Any school, individual or community can be a part of the peace crane project by having themselves registered online.

Details are available on the Peace Crane website and there are no registration charges. Schools can either have themselves registered and click photographs of the origami art work and upload the pictures online for which they will receive a certificate.

They can also exchange their art work with the children from another school that is listed on the website. The school, however, must be ready to bear the postal charges.

Armed with arts

The Peace Crane project is initiated by a United States-based non-government organisation called Armed with Arts.
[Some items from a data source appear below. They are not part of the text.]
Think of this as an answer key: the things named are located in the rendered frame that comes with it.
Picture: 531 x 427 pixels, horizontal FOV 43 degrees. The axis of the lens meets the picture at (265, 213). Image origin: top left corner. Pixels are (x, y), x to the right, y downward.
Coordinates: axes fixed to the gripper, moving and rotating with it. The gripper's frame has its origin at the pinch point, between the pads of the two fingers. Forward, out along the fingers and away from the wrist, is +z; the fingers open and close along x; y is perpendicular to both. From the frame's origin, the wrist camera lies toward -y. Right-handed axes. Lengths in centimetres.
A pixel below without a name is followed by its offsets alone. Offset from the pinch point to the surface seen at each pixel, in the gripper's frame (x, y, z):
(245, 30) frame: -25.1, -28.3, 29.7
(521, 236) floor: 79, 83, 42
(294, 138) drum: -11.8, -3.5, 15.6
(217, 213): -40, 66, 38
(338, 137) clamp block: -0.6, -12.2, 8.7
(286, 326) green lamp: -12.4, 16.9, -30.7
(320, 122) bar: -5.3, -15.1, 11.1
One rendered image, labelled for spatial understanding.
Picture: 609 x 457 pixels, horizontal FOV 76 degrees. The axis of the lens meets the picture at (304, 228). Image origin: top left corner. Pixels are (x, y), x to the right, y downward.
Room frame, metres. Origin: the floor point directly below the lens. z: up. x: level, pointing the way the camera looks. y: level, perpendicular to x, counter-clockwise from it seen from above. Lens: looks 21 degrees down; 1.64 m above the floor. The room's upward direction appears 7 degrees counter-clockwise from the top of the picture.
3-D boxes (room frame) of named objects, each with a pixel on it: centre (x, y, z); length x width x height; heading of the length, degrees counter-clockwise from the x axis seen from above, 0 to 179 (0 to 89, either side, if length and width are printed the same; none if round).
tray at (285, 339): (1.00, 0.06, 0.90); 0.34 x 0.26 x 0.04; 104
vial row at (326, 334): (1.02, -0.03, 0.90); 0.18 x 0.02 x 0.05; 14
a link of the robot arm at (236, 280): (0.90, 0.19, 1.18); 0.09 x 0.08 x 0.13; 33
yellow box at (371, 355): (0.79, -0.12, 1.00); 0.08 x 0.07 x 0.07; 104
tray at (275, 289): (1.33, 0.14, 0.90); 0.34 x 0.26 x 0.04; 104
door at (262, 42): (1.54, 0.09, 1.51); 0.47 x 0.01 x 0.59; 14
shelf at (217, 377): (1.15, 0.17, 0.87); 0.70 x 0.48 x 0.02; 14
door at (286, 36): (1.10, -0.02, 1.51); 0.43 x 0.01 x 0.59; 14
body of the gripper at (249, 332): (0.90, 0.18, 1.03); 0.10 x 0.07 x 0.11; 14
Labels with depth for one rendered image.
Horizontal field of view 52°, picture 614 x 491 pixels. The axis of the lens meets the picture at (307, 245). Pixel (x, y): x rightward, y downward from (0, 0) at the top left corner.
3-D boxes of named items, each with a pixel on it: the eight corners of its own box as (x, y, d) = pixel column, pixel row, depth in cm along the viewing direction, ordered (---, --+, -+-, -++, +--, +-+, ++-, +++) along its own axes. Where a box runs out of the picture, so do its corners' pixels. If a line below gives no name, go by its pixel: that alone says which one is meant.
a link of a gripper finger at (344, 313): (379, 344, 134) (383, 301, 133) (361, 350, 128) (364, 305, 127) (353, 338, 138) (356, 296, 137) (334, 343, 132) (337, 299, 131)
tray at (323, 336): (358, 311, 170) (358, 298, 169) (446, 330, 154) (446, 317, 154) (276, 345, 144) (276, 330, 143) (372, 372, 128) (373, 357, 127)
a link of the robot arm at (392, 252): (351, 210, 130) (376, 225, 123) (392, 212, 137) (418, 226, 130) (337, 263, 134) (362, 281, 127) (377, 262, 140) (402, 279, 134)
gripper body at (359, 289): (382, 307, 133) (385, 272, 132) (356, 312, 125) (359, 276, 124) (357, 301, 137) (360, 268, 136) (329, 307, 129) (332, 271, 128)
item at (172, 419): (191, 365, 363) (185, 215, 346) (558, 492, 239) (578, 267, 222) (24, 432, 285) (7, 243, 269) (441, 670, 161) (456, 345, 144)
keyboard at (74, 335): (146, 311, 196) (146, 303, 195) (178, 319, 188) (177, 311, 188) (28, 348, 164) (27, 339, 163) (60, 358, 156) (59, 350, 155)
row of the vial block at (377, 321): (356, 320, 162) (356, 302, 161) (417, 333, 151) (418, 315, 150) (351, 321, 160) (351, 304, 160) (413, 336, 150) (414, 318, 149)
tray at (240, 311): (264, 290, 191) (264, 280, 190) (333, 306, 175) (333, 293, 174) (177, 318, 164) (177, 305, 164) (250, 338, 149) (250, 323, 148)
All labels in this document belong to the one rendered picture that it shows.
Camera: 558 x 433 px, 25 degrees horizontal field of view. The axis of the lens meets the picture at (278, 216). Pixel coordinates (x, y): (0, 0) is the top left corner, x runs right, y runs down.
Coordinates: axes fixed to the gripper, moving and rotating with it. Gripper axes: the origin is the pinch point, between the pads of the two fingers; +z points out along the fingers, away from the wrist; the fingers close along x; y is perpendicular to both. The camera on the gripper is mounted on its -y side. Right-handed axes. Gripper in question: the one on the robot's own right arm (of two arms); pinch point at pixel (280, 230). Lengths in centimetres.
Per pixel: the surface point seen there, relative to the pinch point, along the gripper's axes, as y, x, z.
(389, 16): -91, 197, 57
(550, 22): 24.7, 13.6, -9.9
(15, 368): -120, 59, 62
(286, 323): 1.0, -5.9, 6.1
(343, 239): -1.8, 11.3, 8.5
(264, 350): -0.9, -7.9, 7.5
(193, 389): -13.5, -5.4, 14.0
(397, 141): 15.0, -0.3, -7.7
“They can draw, paint, write poems and then fold it into an origami crane to show their participation,” explained Kranthi Varma, the Indian head for Armed with Arts. The children would also be taught simple dance steps or songs to creatively express themselves for the cause.

 Both Varma and his Australian counterpart, Rubia Braun, with a group of volunteers, will go to schools in the City and in Mysore and Mandya to spread the message.

“The United Nations is of the firm belief that if we have children participate, then awareness can be created among adults also. Hence the initiative,” said Varma.

Currently, Jain University has agreed to send its art pieces to another school in the United States of America, said Varma, adding that it would be great if more schools could do the same.